“你就是大师兄的弟子,无量?五品炼丹师,打扫祖师祠堂。”一道身影浮现,一双深蓝的眼珠子打量着丁岳;那种目光,就似看一具赤裸裸的尸体。
丁岳面无表情,同样凝望着近前的虚水长老;见他一身衣衫油腻不堪,勉强可以瞧出衣服的颜色呈现青色;秃顶,花白的头发拢在一起,用一条绳子系住。

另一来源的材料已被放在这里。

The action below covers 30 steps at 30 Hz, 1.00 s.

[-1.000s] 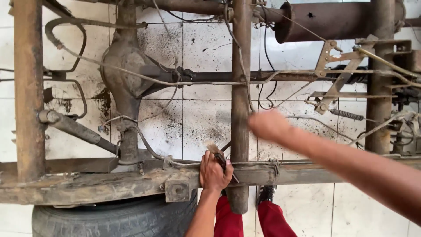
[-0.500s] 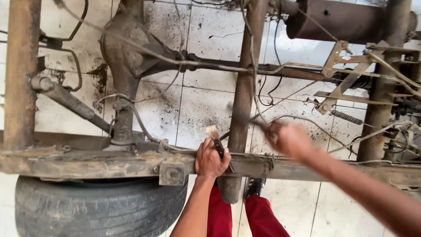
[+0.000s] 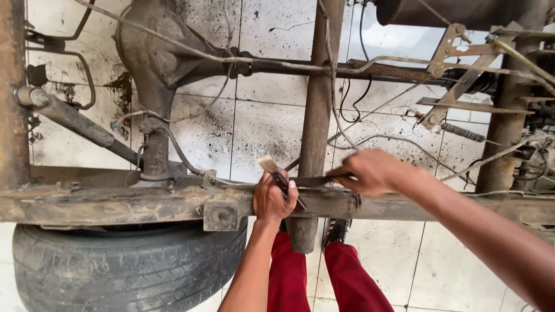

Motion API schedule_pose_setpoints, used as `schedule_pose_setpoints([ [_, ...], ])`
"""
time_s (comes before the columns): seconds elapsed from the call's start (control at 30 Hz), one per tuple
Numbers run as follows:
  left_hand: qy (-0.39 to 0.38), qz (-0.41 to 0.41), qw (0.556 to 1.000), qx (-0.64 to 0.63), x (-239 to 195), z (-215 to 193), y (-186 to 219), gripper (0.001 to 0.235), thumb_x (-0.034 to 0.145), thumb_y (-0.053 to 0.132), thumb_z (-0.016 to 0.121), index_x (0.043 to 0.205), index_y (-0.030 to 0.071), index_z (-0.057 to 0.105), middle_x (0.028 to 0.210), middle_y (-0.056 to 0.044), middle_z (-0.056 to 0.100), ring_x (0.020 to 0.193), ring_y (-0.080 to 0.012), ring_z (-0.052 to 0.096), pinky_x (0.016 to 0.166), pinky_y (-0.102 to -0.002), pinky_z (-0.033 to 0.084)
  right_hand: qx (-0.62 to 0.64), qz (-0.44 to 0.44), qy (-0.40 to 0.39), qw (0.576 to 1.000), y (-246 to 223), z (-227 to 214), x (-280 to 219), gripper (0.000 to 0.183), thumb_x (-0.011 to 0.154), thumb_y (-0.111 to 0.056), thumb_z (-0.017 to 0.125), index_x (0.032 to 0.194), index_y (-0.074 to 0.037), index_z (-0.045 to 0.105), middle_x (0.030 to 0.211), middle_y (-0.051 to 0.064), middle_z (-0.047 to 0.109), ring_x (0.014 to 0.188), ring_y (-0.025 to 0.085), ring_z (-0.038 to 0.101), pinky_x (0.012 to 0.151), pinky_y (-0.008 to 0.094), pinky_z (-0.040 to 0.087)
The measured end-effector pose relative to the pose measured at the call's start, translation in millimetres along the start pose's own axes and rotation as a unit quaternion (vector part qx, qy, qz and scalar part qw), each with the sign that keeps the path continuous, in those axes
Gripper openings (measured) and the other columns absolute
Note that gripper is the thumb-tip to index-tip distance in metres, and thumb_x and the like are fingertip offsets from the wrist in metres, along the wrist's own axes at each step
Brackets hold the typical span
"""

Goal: The person scrubs the underside of a vehicle frame using a wire brush and a metal scraper. They remove rust and debris from the frame rails and cross members, focusing on specific areas and holes.

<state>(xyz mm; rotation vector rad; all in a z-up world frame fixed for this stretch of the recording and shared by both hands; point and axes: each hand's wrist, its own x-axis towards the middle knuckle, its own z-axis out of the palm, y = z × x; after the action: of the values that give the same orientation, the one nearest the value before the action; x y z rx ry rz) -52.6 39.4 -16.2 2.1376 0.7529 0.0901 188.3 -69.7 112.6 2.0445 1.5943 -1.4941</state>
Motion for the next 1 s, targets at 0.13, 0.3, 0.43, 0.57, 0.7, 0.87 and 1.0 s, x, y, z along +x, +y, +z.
schedule_pose_setpoints([
  [0.13, 0.04, 0.041, 0.998, -0.017, -6, -1, 4, 0.05, 0.095, 0.048, 0.04, 0.087, 0.006, 0.066, 0.081, -0.019, 0.065, 0.081, -0.0351, 0.06, 0.072, -0.05, 0.05, -0.114, -0.03, -0.078, 0.99, -33, -1, 41, 0.033, 0.107, -0.033, 0.048, 0.132, -0.025, 0.068, 0.074, 0.002, 0.064, 0.059, 0.015, 0.06, 0.052, 0.034, 0.053],
  [0.3, 0.033, 0.02, 0.999, -0.023, -7, 4, -2, 0.049, 0.095, 0.048, 0.04, 0.087, 0.007, 0.066, 0.077, -0.019, 0.063, 0.083, -0.0362, 0.062, 0.073, -0.05, 0.051, -0.004, 0.052, -0.199, 0.979, -9, -27, 25, 0.041, 0.102, -0.041, 0.049, 0.141, -0.046, 0.062, 0.074, 0.002, 0.067, 0.065, 0.016, 0.057, 0.065, 0.037, 0.054],
  [0.43, 0.034, 0.03, 0.999, -0.003, 4, 1, -1, 0.05, 0.094, 0.049, 0.04, 0.083, 0.006, 0.063, 0.076, -0.018, 0.064, 0.082, -0.037, 0.061, 0.075, -0.052, 0.05, 0.115, -0.043, -0.146, 0.982, 20, 5, 68, 0.037, 0.103, -0.044, 0.052, 0.128, -0.027, 0.073, 0.088, -0.012, 0.071, 0.068, 0.005, 0.065, 0.063, 0.028, 0.059],
  [0.57, 0.036, 0.051, 0.998, -0.03, -3, -1, 3, 0.055, 0.096, 0.05, 0.039, 0.089, 0.004, 0.067, 0.079, -0.02, 0.065, 0.082, -0.0372, 0.062, 0.074, -0.051, 0.051, 0.091, 0.028, -0.153, 0.984, 11, -11, 31, 0.036, 0.101, -0.042, 0.054, 0.132, -0.032, 0.071, 0.087, -0.002, 0.077, 0.066, 0.014, 0.061, 0.063, 0.035, 0.055],
  [0.7, -0.002, 0.015, 1.0, -0.021, -1, 1, -2, 0.057, 0.093, 0.05, 0.038, 0.084, 0.002, 0.068, 0.077, -0.021, 0.065, 0.079, -0.0352, 0.063, 0.067, -0.05, 0.05, 0.022, 0.046, -0.142, 0.989, -4, -22, 20, 0.037, 0.101, -0.04, 0.054, 0.135, -0.038, 0.069, 0.078, 0.007, 0.075, 0.067, 0.019, 0.063, 0.065, 0.038, 0.055],
  [0.87, 0.072, 0.095, 0.993, -0.016, 1, -4, 2, 0.055, 0.1, 0.048, 0.04, 0.09, 0.0, 0.066, 0.088, -0.022, 0.066, 0.092, -0.0389, 0.06, 0.082, -0.052, 0.05, 0.054, -0.011, 0.098, 0.994, -26, 44, 12, 0.039, 0.097, -0.034, 0.058, 0.134, -0.024, 0.067, 0.077, 0.003, 0.069, 0.052, 0.018, 0.059, 0.05, 0.038, 0.051],
  [1.0, 0.126, 0.086, 0.988, -0.026, 1, -16, 17, 0.048, 0.098, 0.047, 0.04, 0.088, 0.002, 0.056, 0.095, -0.02, 0.059, 0.096, -0.0391, 0.052, 0.092, -0.053, 0.044, 0.021, -0.011, 0.183, 0.983, -3, 46, -55, 0.048, 0.097, -0.033, 0.059, 0.143, -0.022, 0.064, 0.073, 0.007, 0.062, 0.038, 0.018, 0.044, 0.033, 0.035, 0.041],
])
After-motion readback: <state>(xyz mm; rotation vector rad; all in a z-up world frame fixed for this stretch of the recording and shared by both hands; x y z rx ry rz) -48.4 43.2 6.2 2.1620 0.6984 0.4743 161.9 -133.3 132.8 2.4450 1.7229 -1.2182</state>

一双深蓝的眼睛,塌鼻、一张大嘴、开口便露出满嘴的黄牙。
面前的这个人,最能引起他人注意的是一双手臂;整个人站在那里,一双手臂垂过了膝盖。
“丁师弟,愣着干什么;还不快一点拜见虚水师叔,他这人可是十分小气的呦呕。”宋喜书察觉到丁岳与虚水之间,暗流涌动的气息对碰;急忙出言打破屋中的沉闷,为后者解围。

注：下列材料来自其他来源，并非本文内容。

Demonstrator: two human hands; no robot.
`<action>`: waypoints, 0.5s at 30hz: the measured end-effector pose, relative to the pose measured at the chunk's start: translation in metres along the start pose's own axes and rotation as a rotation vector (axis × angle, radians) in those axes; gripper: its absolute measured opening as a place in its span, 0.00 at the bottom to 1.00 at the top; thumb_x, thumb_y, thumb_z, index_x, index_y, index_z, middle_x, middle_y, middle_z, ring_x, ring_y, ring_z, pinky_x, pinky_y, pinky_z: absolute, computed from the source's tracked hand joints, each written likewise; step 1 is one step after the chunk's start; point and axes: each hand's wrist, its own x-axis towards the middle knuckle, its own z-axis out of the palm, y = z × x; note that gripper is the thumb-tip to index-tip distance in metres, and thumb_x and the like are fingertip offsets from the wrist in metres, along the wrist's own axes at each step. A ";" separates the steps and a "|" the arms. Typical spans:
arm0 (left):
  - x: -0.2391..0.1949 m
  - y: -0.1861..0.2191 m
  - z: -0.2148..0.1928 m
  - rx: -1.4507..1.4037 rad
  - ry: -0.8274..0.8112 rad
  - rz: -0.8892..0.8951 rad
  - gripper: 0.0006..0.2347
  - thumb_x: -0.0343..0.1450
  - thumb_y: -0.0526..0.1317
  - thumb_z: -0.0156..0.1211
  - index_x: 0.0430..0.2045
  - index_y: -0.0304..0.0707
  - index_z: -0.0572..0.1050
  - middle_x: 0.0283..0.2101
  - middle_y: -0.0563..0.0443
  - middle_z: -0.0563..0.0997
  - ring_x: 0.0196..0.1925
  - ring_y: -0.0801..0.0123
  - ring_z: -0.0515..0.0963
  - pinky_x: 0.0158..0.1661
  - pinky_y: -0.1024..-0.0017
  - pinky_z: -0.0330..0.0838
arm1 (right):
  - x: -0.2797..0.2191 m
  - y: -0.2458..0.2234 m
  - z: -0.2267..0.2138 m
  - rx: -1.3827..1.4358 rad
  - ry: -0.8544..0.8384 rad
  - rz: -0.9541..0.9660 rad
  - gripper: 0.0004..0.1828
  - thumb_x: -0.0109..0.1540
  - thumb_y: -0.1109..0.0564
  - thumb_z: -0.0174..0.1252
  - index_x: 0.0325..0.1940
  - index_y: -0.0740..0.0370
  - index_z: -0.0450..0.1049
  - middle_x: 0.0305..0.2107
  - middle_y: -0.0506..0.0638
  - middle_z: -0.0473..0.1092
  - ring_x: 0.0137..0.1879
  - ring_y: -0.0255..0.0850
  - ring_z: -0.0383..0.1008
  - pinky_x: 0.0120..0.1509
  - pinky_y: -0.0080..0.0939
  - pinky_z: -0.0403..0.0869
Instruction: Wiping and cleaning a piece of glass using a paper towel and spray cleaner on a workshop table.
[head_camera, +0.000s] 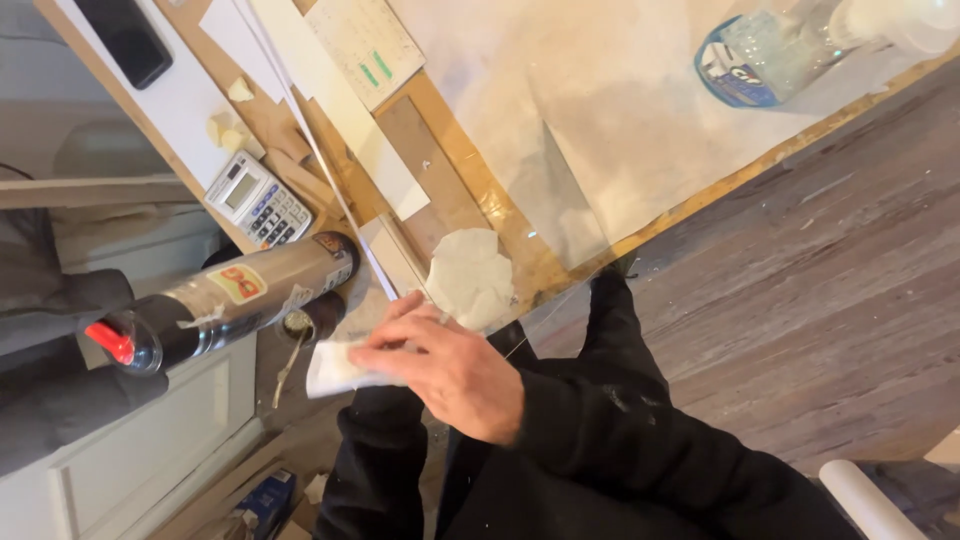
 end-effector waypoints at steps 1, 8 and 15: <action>0.000 0.001 0.007 -0.006 -0.017 0.001 0.20 0.77 0.44 0.44 0.62 0.42 0.76 0.64 0.38 0.80 0.56 0.45 0.83 0.52 0.37 0.80 | 0.003 0.000 -0.014 0.023 0.063 -0.030 0.14 0.66 0.61 0.63 0.56 0.57 0.81 0.55 0.51 0.76 0.60 0.48 0.79 0.67 0.45 0.78; -0.015 0.010 0.009 0.006 -0.041 0.032 0.21 0.78 0.44 0.43 0.62 0.42 0.77 0.62 0.38 0.82 0.54 0.47 0.85 0.51 0.43 0.81 | 0.047 0.256 -0.110 -0.304 0.529 0.194 0.24 0.61 0.68 0.63 0.61 0.52 0.83 0.52 0.48 0.77 0.59 0.46 0.79 0.66 0.41 0.77; -0.012 -0.001 -0.009 -0.009 -0.052 0.012 0.22 0.77 0.43 0.42 0.65 0.41 0.75 0.66 0.37 0.79 0.58 0.43 0.83 0.54 0.35 0.78 | 0.057 0.089 -0.001 -0.027 0.411 0.082 0.16 0.62 0.66 0.67 0.55 0.63 0.82 0.51 0.59 0.77 0.62 0.57 0.78 0.69 0.50 0.74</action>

宋喜书开口,丁岳随即身子一歪,后退几步靠在墙壁上;这时,才察觉到自己背后的衣衫湿透,全身的骨节酸麻;急忙抽调丹田内的元气,运行经脉。
几息,丁岳上前行礼,恭敬地言道:“无量拜见虚水长老,祝你老安康。”
“嗯,不错;比某个小子懂礼貌,最重要的是道基深厚;大师兄的眼光,就是高端。”虚水点点头,瞥了一眼一侧的宋喜书。“坐吧,下面谈谈我们之间的交易。”虚水说着,坐在屋子中间的圆桌前;见丁岳迟疑,立即面面色一沉;再次开口:“坐,我这里没有辈分之分;只有,交易之别。”

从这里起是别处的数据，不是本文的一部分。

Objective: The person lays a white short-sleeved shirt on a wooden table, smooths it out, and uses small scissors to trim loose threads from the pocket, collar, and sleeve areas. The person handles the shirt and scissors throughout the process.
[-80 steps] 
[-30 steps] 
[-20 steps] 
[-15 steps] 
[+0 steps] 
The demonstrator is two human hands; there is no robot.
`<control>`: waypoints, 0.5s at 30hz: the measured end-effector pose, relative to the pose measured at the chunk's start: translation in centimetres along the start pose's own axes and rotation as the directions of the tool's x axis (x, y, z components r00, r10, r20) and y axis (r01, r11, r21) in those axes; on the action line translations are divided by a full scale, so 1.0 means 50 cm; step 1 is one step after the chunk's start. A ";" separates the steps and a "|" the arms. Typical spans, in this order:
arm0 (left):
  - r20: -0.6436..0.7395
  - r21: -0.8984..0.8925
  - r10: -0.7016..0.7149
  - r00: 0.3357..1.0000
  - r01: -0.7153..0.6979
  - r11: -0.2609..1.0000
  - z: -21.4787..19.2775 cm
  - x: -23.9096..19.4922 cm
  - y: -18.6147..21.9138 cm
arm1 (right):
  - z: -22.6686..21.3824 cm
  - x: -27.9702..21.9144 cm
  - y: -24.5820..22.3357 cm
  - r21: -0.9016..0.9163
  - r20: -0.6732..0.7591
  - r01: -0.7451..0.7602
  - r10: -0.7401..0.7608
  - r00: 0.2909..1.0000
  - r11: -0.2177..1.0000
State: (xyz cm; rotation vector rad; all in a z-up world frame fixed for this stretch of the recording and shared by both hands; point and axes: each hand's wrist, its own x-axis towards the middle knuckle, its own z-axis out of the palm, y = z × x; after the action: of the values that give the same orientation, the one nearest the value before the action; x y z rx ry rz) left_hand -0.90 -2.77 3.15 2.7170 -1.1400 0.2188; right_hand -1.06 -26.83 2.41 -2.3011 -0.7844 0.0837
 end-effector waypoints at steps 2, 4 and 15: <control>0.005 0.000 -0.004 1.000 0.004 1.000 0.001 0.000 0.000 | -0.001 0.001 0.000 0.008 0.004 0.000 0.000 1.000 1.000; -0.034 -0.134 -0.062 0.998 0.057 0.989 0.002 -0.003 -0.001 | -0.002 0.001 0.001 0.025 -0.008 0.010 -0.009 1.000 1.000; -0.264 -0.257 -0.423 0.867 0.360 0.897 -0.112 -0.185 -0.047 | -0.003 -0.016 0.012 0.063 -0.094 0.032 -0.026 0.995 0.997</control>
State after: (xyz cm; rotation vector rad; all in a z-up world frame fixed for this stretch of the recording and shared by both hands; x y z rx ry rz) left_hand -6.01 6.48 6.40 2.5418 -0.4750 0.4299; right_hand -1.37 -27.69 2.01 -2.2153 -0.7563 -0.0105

一拉丁岳的手臂,宋喜书言道:“既然虚水长老这么说,那我们就不要客气了。”
嘴中说着话,拉住丁岳手臂的手掌微微用力捏了一下。
俩人坐在虚水的对面,宋喜书目光炯炯的望着对面的虚水,说道:“师叔,好久没有品尝你老的‘水雾云烟’了;今日,小子带丁师弟前来为你炼制丹药;是否可以大方一次,来上一杯品尝品尝。”